Whether lawmakers return to Augusta this summer or wait to face a shortfall in January, they will be looking for a source of revenue to help pay, among other things, steeply rising health care costs. And they will look, illogically enough, at the Fund for a Healthy Maine, which emphasizes smoking prevention and therefore saves Maine health care money. Before lawmakers take even more money from that fund, they should raise taxes.
Or, more specifically, a tax. The current cigarette tax is $1. The average, per-pack cost in direct medical care produced by smoking is $4.30, according to the Centers for Disease Control. The difference in the tax and the cost of medical care is paid by the public either through higher private insurance costs or through taxes for Medicaid, Medicare and state and local public employee health plans. The annual contribution of about $55 million from the tobacco companies to the state still leaves the gap at more than $300 million every year.

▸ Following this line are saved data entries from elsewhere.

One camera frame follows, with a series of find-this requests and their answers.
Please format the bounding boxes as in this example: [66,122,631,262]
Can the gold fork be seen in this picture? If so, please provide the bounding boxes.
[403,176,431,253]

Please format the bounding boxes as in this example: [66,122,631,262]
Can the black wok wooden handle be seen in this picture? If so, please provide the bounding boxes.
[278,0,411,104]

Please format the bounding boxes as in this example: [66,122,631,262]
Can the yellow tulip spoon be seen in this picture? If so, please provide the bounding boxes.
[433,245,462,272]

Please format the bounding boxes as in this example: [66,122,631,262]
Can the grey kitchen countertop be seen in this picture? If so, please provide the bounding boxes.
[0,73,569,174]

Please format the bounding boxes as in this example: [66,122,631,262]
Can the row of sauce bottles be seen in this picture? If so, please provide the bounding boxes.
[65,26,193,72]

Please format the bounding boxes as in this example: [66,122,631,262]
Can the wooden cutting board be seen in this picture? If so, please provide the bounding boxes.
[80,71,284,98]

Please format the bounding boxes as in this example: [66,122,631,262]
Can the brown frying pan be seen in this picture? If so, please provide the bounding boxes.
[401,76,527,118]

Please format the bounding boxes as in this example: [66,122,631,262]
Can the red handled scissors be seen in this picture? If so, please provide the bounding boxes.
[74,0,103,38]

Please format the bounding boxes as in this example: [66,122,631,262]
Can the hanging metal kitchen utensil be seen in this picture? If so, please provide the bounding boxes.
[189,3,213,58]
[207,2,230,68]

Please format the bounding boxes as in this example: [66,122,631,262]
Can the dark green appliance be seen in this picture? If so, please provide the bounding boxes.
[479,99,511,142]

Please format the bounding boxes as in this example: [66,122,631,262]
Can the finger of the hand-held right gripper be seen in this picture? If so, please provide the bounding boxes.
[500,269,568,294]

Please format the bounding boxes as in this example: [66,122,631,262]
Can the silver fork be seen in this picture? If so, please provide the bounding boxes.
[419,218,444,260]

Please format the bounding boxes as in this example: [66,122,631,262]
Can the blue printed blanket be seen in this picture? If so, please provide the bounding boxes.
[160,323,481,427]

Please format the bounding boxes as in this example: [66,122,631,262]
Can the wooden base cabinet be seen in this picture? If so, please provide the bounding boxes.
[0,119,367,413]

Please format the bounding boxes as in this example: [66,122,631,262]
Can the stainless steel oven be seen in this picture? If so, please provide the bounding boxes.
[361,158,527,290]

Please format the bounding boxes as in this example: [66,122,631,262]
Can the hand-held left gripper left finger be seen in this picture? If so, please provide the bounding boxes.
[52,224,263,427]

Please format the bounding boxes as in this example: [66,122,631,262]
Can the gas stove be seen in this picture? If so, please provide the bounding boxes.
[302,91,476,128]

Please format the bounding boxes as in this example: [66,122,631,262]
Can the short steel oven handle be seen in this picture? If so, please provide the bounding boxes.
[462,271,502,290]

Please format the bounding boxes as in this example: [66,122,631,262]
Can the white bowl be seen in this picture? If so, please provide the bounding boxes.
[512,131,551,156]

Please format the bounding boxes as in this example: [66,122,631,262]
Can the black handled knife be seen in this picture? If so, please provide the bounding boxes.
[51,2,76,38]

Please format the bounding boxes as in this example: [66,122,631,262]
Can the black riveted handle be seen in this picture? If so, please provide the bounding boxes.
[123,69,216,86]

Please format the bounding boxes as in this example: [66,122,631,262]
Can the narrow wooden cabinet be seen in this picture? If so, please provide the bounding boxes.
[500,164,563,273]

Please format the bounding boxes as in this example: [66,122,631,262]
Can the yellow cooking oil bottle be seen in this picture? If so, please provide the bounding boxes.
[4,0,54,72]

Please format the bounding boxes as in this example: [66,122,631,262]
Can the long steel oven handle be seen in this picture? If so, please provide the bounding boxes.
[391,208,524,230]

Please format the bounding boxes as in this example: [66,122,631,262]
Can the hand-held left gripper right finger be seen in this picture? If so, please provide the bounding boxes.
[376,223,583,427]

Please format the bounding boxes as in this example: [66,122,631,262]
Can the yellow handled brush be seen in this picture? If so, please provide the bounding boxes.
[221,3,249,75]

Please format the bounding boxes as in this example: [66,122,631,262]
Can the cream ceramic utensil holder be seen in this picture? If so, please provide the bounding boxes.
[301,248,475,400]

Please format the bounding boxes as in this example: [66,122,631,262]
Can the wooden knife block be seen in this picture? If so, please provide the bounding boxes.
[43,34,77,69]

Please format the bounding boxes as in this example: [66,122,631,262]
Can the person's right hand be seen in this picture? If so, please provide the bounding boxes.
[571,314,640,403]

Why, legislators should be asked, are Maine taxpayers required to subsidize the cost of cigarettes? Smoking, the new tobacco ads point out, is an adult choice. It certainly has adult consequences and should have an adult price.
Maine and most other states already have found that raising the cigarette tax is a highly effective way to discourage teen-agers from starting the habit. Maine’s smoking rate drops each time the tax goes up and the rate stays down. This is a long-term benefit to individual health, health-care costs and worker productivity. Maine leaders talk endlessly about improving the state’s business climate; raising the cigarette tax results in a healthier working population and lower health-insurance bills. That’s a considerable improvement to the climate.
Tobacco lobbyists will argue that taxing something just because it is bad for you pushes Maine way down a slippery slope of fiscal nitpicking. What about alcohol or French fries or a bologna sandwich, they’ll ask, should they too be taxed? Two replies: A glass of wine or a fatty sandwich at least has some health or nutrition benefit, unlike cigarettes, and does not drive up health care dollars anywhere near the extent cigarettes do. Second, what about them? If someone can make the case that these products are harmful and costly to the public, tax them more heavily and drop the heavy taxes on property and income.
One-third of the Fund for a Healthy Maine – the tobacco money – now goes into the General Fund. The $180 million shortfall in the current budget makes it a target for more cuts, but a 50- or 60-cent increase in the tobacco tax would produce $50 million a year, reduce teen smoking further and cut tax-supported health costs brought on by smoking. After years of forcing taxpayers to subsidize this deadly habit, lawmakers should give nonsmokers a break.